步骤 3− 重复步骤 2,直到泛型集中没有剩余元素。获得的输出为最终的输出集。
*Step 3 *− Repeat Step 2 until there is no elements left in the universe. The output achieved is the final Output set.
Pseudocode
APPROX-GREEDY-SET_COVER(X, S)
U = X
OUTPUT = ф
while U ≠ ф
select Si Є S which has maximum |Si∩U|
U = U – S
OUTPUT = OUTPUT∪ {Si}
return OUTPUTAnalysis
假设元素的总体数量等于集合的总体数量(| X | = | S |),则代码运行时间为 O(| X | 3)
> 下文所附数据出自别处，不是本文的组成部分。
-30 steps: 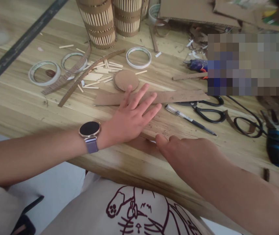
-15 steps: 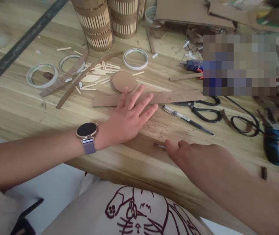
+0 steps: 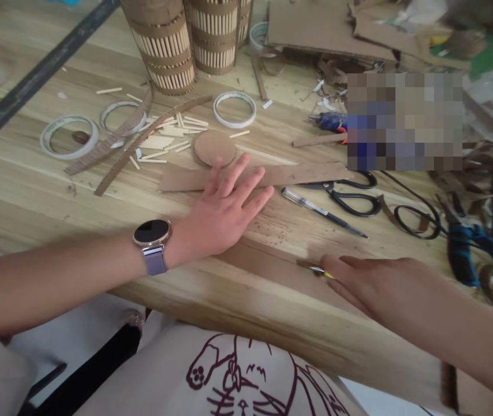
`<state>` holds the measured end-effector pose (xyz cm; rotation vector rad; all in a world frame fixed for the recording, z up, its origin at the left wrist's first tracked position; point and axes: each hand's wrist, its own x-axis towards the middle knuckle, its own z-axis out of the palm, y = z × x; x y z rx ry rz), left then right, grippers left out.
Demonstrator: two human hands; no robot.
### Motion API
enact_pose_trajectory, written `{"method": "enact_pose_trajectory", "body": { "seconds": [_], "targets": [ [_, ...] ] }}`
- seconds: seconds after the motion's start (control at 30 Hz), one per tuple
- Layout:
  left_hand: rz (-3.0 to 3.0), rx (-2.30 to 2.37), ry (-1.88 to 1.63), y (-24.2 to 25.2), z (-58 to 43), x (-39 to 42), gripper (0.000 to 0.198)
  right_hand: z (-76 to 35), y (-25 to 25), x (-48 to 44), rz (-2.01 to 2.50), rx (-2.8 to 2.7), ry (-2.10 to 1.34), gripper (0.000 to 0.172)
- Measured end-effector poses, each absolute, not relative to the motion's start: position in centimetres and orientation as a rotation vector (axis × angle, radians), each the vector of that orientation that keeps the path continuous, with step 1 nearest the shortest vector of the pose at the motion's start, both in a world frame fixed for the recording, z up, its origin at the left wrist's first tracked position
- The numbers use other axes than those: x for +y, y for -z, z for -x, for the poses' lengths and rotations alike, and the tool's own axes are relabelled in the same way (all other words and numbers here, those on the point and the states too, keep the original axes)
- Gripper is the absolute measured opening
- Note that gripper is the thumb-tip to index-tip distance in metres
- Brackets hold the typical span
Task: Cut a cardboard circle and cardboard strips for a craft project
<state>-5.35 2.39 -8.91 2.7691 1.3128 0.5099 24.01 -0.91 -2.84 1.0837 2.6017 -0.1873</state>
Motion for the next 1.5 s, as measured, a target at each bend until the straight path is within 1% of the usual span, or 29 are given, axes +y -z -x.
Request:
{"method": "enact_pose_trajectory", "body": {
  "seconds": [0.03,0.1,0.2,0.27,0.37,0.5,0.6,0.63,0.73,0.87,0.93,1.03,1.17,1.27,1.33,1.4,1.43,1.5],
  "targets": [
    [-2.759,1.308,-0.504,8.9,5.3,2.4,0.047,-24.1,2.7,-0.6,-1.027,2.610,0.253,0.010],
    [-2.748,1.301,-0.483,8.9,5.3,2.4,0.049,-23.5,2.3,-0.1,-0.965,2.604,0.338,0.012],
    [-2.773,1.307,-0.440,8.7,5.3,2.3,0.049,-20.6,2.0,0.2,-1.032,2.588,0.268,0.019],
    [-2.795,1.320,-0.404,8.6,5.3,2.3,0.049,-18.2,2.2,0.1,-1.022,2.586,0.199,0.016],
    [-2.816,1.331,-0.382,8.5,5.3,2.3,0.050,-15.7,2.5,-0.1,-0.989,2.576,0.161,0.015],
    [-2.807,1.311,-0.413,8.6,5.3,2.3,0.052,-14.7,2.6,-0.1,-1.011,2.552,0.127,0.016],
    [-2.793,1.306,-0.401,8.6,5.2,2.3,0.053,-14.0,2.1,0.0,-0.981,2.472,0.116,0.013],
    [-2.789,1.310,-0.394,8.6,5.2,2.3,0.053,-13.6,1.8,0.1,-0.966,2.418,0.115,0.015],
    [-2.783,1.319,-0.408,8.6,5.2,2.3,0.052,-12.5,1.1,0.2,-0.946,2.255,0.138,0.031],
    [-2.794,1.305,-0.447,8.7,5.2,2.3,0.051,-12.0,1.0,0.0,-0.970,2.243,0.141,0.039],
    [-2.800,1.307,-0.453,8.7,5.3,2.3,0.050,-12.3,1.3,-0.2,-0.948,2.347,0.082,0.043],
    [-2.797,1.322,-0.443,8.6,5.3,2.3,0.049,-13.0,1.6,-0.5,-0.904,2.416,0.028,0.044],
    [-2.788,1.310,-0.408,8.5,5.3,2.4,0.049,-14.9,1.6,-0.6,-0.958,2.319,0.044,0.049],
    [-2.798,1.316,-0.420,8.6,5.4,2.5,0.048,-17.5,1.6,-1.0,-0.993,2.317,0.094,0.049],
    [-2.811,1.323,-0.432,8.7,5.4,2.5,0.046,-19.7,1.9,-1.7,-1.026,2.333,0.154,0.055],
    [-2.825,1.318,-0.427,8.8,5.4,2.5,0.045,-22.1,2.3,-2.6,-1.074,2.405,0.137,0.062],
    [-2.832,1.311,-0.422,8.8,5.4,2.5,0.046,-23.3,2.6,-3.1,-1.102,2.457,0.128,0.062],
    [-2.846,1.297,-0.408,8.8,5.4,2.4,0.046,-25.6,2.9,-3.8,-1.255,2.538,0.126,0.055]
  ]
}}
assuming the overall number of elements equals the overall number of sets (|X| = |S|), the code runs in time O(|X|3)
Example
让我们详细了解一个示例,该示例描述了集合覆盖问题的近似算法
Let us look at an example that describes the approximation algorithm for the set covering problem in more detail
S1 = {1, 2, 3, 4} cost(S1) = 5
S2 = {2, 4, 5, 8, 10} cost(S2) = 10
S3 = {1, 3, 5, 7, 9, 11, 13} cost(S3) = 20
S4 = {4, 8, 12, 16, 20} cost(S4) = 12
S5 = {5, 6, 7, 8, 9} cost(S5) = 15Step 1
Step 1
输出集,输出 = ∅
The output set, Output = ф
为输出集中不存在元素的每个集合找到成本效益,
Find the cost effectiveness of each set for no elements in the output set,
S1 = cost(S1) / (S1 – Output) = 5 / (4 – 0)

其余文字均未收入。